* Aim of the task
Transcribe the listing below verbatim, omitting pictures.

* Source material
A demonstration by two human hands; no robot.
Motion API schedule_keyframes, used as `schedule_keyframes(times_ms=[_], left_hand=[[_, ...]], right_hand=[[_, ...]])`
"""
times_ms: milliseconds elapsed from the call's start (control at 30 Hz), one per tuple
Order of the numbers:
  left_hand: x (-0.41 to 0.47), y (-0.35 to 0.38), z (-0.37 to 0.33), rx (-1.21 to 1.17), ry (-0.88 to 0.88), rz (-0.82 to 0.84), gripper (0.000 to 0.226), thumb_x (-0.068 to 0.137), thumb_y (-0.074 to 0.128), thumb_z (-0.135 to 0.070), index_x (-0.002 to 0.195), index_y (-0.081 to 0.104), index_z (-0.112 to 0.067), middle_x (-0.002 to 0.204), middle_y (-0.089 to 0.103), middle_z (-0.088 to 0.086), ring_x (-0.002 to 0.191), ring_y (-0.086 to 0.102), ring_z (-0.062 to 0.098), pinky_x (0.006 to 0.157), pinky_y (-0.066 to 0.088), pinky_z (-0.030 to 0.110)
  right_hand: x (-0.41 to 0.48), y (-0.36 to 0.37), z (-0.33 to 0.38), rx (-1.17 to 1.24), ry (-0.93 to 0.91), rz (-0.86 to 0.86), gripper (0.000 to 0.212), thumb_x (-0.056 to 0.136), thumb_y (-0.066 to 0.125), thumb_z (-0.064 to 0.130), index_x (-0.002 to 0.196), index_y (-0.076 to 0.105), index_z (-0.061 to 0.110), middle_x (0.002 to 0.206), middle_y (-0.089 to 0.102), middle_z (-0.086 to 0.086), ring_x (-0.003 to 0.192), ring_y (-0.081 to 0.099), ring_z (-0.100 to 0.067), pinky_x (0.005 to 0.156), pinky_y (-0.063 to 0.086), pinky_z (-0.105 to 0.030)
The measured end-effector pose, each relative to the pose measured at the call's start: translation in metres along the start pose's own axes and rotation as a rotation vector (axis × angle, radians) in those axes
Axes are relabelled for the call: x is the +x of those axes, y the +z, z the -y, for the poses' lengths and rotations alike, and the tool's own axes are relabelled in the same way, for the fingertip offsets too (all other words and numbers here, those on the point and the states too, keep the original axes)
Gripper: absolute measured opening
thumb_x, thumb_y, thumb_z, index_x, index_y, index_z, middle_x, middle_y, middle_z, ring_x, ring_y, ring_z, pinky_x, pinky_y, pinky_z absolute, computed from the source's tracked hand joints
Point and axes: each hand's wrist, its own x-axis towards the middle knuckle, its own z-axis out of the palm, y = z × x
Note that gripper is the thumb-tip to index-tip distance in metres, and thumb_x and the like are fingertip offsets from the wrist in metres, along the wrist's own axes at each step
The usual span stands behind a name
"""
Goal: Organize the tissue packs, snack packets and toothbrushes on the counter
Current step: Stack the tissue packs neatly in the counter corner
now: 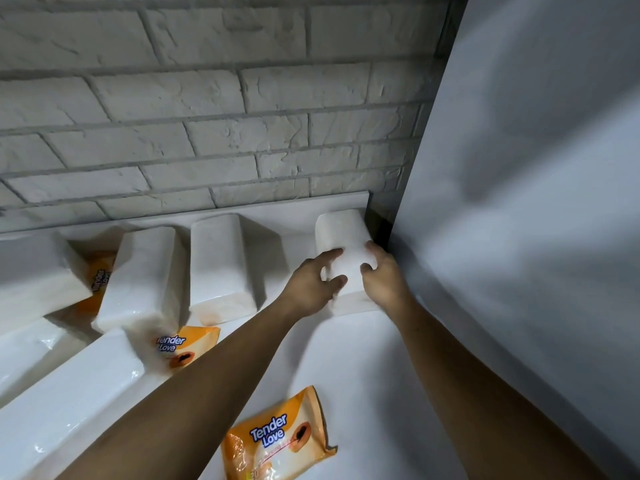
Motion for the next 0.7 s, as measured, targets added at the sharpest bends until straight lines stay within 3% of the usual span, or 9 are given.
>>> schedule_keyframes(times_ms=[200,367,700], left_hand=[[0.016,0.007,-0.002,-0.002,-0.009,-0.002,0.062,0.082,0.063,-0.058,0.141,0.043,-0.064,0.13,0.052,0.001,0.102,0.069,0.026,0.096,0.059,0.043],[0.025,0.009,-0.006,0.004,-0.009,0.002,0.062,0.084,0.061,-0.057,0.142,0.04,-0.064,0.139,0.053,-0.002,0.105,0.069,0.026,0.099,0.057,0.043],[0.038,0.009,-0.01,0.033,-0.007,0.017,0.062,0.093,0.061,-0.048,0.149,0.038,-0.058,0.144,0.053,0.001,0.106,0.068,0.027,0.1,0.056,0.043]], right_hand=[[0.017,-0.004,-0.003,-0.025,-0.014,0.003,0.052,0.104,0.049,0.012,0.154,0.043,0.02,0.155,0.043,-0.012,0.139,0.046,-0.032,0.111,0.037,-0.031],[0.03,-0.007,-0.005,-0.051,-0.031,0.011,0.051,0.106,0.048,0.013,0.156,0.04,0.02,0.156,0.042,-0.012,0.141,0.043,-0.031,0.101,0.033,-0.022],[0.041,-0.01,-0.003,-0.09,-0.038,0.025,0.051,0.105,0.048,0.013,0.155,0.04,0.018,0.152,0.044,-0.017,0.135,0.048,-0.036,0.11,0.041,-0.039]])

* Expected output
A demonstration by two human hands; no robot.
Motion API schedule_keyframes, used as `schedule_keyframes(times_ms=[_], left_hand=[[_, ...]], right_hand=[[_, ...]])`
"""
times_ms: milliseconds elapsed from the call's start (control at 30 Hz), one per tuple
Order of the numbers:
  left_hand: x (-0.41 to 0.47), y (-0.35 to 0.38), z (-0.37 to 0.33), rx (-1.21 to 1.17), ry (-0.88 to 0.88), rz (-0.82 to 0.84), gripper (0.000 to 0.226), thumb_x (-0.068 to 0.137), thumb_y (-0.074 to 0.128), thumb_z (-0.135 to 0.070), index_x (-0.002 to 0.195), index_y (-0.081 to 0.104), index_z (-0.112 to 0.067), middle_x (-0.002 to 0.204), middle_y (-0.089 to 0.103), middle_z (-0.088 to 0.086), ring_x (-0.002 to 0.191), ring_y (-0.086 to 0.102), ring_z (-0.062 to 0.098), pinky_x (0.006 to 0.157), pinky_y (-0.066 to 0.088), pinky_z (-0.030 to 0.110)
  right_hand: x (-0.41 to 0.48), y (-0.36 to 0.37), z (-0.33 to 0.38), rx (-1.17 to 1.24), ry (-0.93 to 0.91), rz (-0.86 to 0.86), gripper (0.000 to 0.212), thumb_x (-0.056 to 0.136), thumb_y (-0.066 to 0.125), thumb_z (-0.064 to 0.130), index_x (-0.002 to 0.196), index_y (-0.076 to 0.105), index_z (-0.061 to 0.110), middle_x (0.002 to 0.206), middle_y (-0.089 to 0.102), middle_z (-0.086 to 0.086), ring_x (-0.003 to 0.192), ring_y (-0.081 to 0.099), ring_z (-0.100 to 0.067), pinky_x (0.005 to 0.156), pinky_y (-0.063 to 0.086), pinky_z (-0.105 to 0.030)
The measured end-effector pose, each relative to the pose measured at the call's start: translation in metres along the start pose's own axes and rotation as a rotation vector (axis × angle, radians) in those axes
Axes are relabelled for the call: x is the +x of those axes, y the +z, z the -y, for the poses' lengths and rotations alike, and the tool's own axes are relabelled in the same way, for the fingertip offsets too (all other words and numbers here, those on the point and the states too, keep the original axes)
Gripper: absolute measured opening
thumb_x, thumb_y, thumb_z, index_x, index_y, index_z, middle_x, middle_y, middle_z, ring_x, ring_y, ring_z, pinky_x, pinky_y, pinky_z absolute, computed from the source's tracked hand joints
Point and axes: each hand's wrist, its own x-axis towards the middle knuckle, its own z-axis out of the palm, y = z × x
Note that gripper is the thumb-tip to index-tip distance in metres, and thumb_x and the like are fingertip offsets from the wrist in metres, along the wrist's own axes at each step
The usual span stands behind a name
"""
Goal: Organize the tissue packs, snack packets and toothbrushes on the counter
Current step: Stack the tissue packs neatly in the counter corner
now: 
Motion for the next 0.7 s, as measured, targets added at the sharpest bends until straight lines stay within 3% of the usual span, or 9 are given.
>>> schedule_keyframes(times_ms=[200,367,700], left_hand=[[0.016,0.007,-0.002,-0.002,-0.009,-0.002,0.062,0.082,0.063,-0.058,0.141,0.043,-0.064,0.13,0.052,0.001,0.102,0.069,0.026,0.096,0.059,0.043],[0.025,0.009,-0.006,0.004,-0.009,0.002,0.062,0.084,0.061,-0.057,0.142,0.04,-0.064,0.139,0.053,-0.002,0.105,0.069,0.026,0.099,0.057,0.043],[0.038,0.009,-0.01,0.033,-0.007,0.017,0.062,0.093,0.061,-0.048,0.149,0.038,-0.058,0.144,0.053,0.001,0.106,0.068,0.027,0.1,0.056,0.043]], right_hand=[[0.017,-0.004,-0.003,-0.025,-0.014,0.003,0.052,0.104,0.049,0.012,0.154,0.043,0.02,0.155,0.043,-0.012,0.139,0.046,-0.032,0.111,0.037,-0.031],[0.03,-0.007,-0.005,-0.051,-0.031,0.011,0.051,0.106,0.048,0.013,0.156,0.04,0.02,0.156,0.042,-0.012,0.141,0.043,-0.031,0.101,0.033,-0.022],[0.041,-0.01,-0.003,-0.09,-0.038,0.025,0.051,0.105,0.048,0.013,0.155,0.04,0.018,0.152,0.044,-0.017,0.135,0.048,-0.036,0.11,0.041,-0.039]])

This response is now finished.